Idham highlighted that investment returns from the first to third quarters demonstrated clear gains, primarily driven by a recovery in global equity markets and positive contributions from foreign asset holdings.

“Investment income so far shows stable growth, and there is a possibility the dividend will be slightly above last year’s level if market momentum stays positive,” he explained.

He emphasised that global equities remain the largest contributor to EPF’s investment gains, with the fund benefiting from a well-diversified portfolio that balances both domestic and international assets.

The academic noted that EPF’s cautious portfolio management approach during the economic recovery phase enabled the fund to capitalize on emerging opportunities while effectively limiting downside risks—a strategy that has proven beneficial in the current market environment.

Additionally, growth in total member contributions and increased participation through voluntary savings schemes have strengthened EPF’s overall financial position, enhancing its capacity to deliver more competitive dividend rates to members.

However, Associate Professor Dr Aimi Zulhazmi Abdul Rashid from UniKL Business School offered a more measured perspective, suggesting that the final dividend could potentially match last year’s level despite the 11% increase in nine-month investment income.

“This is because many other factors must be taken into account, such as the strengthening of the ringgit against the US dollar at the end of the year,” he cautioned.

Aimi pointed out that foreign investments continue to represent a substantial portion of EPF’s returns, even though domestic allocations constitute a larger share of the overall portfolio.

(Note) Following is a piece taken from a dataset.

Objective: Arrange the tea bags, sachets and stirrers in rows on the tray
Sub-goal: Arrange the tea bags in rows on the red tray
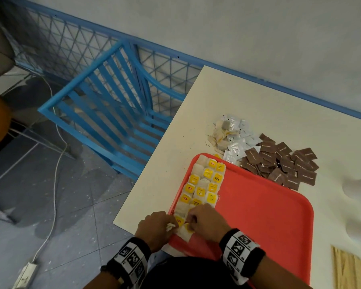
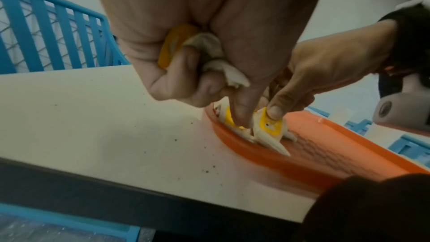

Currency fluctuations, therefore, remain a significant variable in determining final returns.

Despite the need to consider multiple factors, Idham maintained that the sustained growth in investment income observed since early 2025 makes a marginally higher dividend feasible, provided market conditions remain favorable through the year’s end.

“Strong returns entering the final quarter indicate the fund is on firm footing to deliver improved performance,” he said, expressing confidence in EPF’s ability to maintain its trajectory.

The potential for a higher dividend carries significant implications for Malaysia’s 15 million EPF members, whose retirement savings depend on the fund’s investment performance.

A dividend increase from 6.3% to 6.5% may appear modest in percentage terms, but when applied to EPF’s massive asset base exceeding RM1 trillion, it translates to meaningful additional returns for members’ retirement accounts.

The stronger investment performance comes at a crucial time when many Malaysians are focused on rebuilding their retirement savings following pandemic-era withdrawals that significantly reduced account balances for millions of members.

EPF’s investment strategy, which spreads assets across various classes including equities, fixed income, real estate, and alternative investments, has proven effective in generating stable returns while managing risk.

The fund’s exposure to both Malaysian and international markets has allowed it to capture gains from global economic recovery while maintaining a strong foundation in domestic investments.

While the nine-month results paint an encouraging picture, the official dividend announcement will only be made after EPF completes its year-end assessment and finalizes its full-year performance figures.

The fund typically announces its annual dividend rate in late February or early March, following the conclusion of its financial year and comprehensive performance review.

Members will be watching closely as the final quarter unfolds, with market conditions, currency movements, and portfolio performance in the remaining months all playing crucial roles in determining the final dividend rate.

The strong 9M25 performance provides reassurance to EPF members that their retirement funds continue to be managed prudently and are generating competitive returns despite ongoing global economic uncertainties.

As Malaysia’s primary retirement savings vehicle, EPF’s ability to consistently deliver solid dividends remains essential to ensuring the financial security of millions of Malaysians in their retirement years.